Close view of Xavier Veilhan's Pendule Dripping series (2012). Acrylic paint, cardboard, wood frame, 26 3/4 x 26 3/4 x 2 in. Photo: Kate Boone

Close view of Xavier Veilhan’s Pendule Dripping series (2012). Acrylic paint, cardboard, wood frame, 26 3/4 x 26 3/4 x 2 in. Photo: Kate Boone

Have you seen the red bear? That is the first question I ask visitors when beginning a Then and Now tour. Grinning and nodding are the usual reactions. I then point to the Xavier Veilhan installation inside the museum, and say that it is by the same artist who created The Bear (2010). The grins flatten and eyes express puzzlement. These contrasting reactions offer the perfect segue into a discussion about what makes The Phillips Collection different.

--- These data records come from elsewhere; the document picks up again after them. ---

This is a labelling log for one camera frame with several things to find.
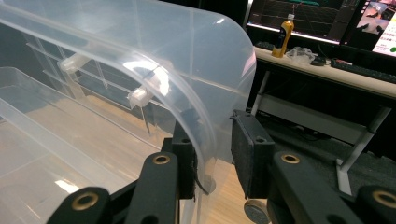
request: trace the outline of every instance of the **computer monitor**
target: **computer monitor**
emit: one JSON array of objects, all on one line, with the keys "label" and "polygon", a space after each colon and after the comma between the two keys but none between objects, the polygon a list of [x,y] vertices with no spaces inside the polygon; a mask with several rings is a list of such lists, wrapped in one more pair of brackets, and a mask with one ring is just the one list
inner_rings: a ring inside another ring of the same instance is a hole
[{"label": "computer monitor", "polygon": [[396,0],[361,0],[342,47],[396,59]]},{"label": "computer monitor", "polygon": [[338,45],[359,0],[252,0],[248,27],[278,32],[294,14],[291,35]]}]

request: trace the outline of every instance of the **desk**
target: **desk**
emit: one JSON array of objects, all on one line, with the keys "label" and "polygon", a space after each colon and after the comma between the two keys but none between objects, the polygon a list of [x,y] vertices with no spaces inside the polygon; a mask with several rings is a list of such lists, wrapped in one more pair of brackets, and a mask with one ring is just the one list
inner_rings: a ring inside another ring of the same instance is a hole
[{"label": "desk", "polygon": [[[293,63],[291,59],[286,56],[281,59],[275,58],[271,56],[271,51],[265,49],[255,48],[255,52],[257,60],[259,63],[264,64],[267,71],[265,72],[262,86],[252,108],[252,114],[254,115],[256,111],[260,109],[268,114],[289,120],[321,133],[326,133],[329,136],[354,145],[350,156],[344,161],[337,160],[336,164],[338,187],[341,191],[351,194],[347,171],[370,142],[377,128],[390,112],[389,105],[392,105],[393,101],[396,100],[396,85],[334,69],[329,65],[299,65]],[[351,90],[361,91],[368,97],[378,98],[384,105],[379,109],[372,122],[365,127],[275,98],[274,96],[263,94],[267,79],[273,71],[292,73],[299,77],[311,77]]]}]

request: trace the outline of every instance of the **white desk surface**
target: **white desk surface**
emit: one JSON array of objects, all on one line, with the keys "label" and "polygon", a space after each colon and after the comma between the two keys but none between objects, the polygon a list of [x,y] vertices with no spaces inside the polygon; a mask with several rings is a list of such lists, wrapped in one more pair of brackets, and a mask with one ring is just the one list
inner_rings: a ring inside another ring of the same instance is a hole
[{"label": "white desk surface", "polygon": [[277,63],[280,66],[286,66],[294,70],[300,70],[310,75],[323,77],[335,82],[339,82],[356,89],[362,89],[378,95],[385,95],[389,98],[396,99],[396,84],[388,83],[378,79],[364,77],[354,73],[349,73],[343,70],[335,69],[329,65],[313,66],[313,65],[299,65],[293,63],[290,58],[276,58],[271,56],[271,51],[266,49],[254,48],[258,60],[263,60],[268,63]]}]

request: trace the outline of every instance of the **transparent plastic container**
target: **transparent plastic container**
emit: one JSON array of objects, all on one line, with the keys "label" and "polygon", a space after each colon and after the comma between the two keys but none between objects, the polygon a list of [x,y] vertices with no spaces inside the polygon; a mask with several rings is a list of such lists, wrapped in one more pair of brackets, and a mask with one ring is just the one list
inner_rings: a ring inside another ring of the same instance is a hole
[{"label": "transparent plastic container", "polygon": [[[136,180],[176,120],[204,188],[216,159],[231,159],[229,117],[246,108],[256,58],[227,17],[148,0],[4,0],[0,22],[23,32],[51,83],[0,69],[0,222],[43,223],[73,190]],[[205,221],[210,195],[196,195],[184,223]]]}]

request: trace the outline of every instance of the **monitor screen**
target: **monitor screen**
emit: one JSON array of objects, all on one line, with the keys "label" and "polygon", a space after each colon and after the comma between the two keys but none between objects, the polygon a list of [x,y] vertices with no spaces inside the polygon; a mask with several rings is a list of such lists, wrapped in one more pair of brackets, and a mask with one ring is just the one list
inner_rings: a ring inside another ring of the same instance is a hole
[{"label": "monitor screen", "polygon": [[396,0],[363,0],[342,45],[396,57]]},{"label": "monitor screen", "polygon": [[338,45],[359,0],[254,0],[247,26],[278,32],[294,14],[292,35]]}]

Museum founder Duncan Phillips felt this museum should be about experiencing art in new ways and making connections to the past and present in an intimate place. It is why we can choose to display a lipstick red (or Ferrari red, as the artist prefers) bear outside and indoors show paintings that the same artist made without using his hands. In the Pendule-Dripping series, Veilhan sets a pendulum vial filled with paint in motion to describe liquid circles. Voila–a painting untouched by the hand of the artist!–yet it reminds us of Foucault’s great pendulum, which dramatically described the earth’s rotation in 1851.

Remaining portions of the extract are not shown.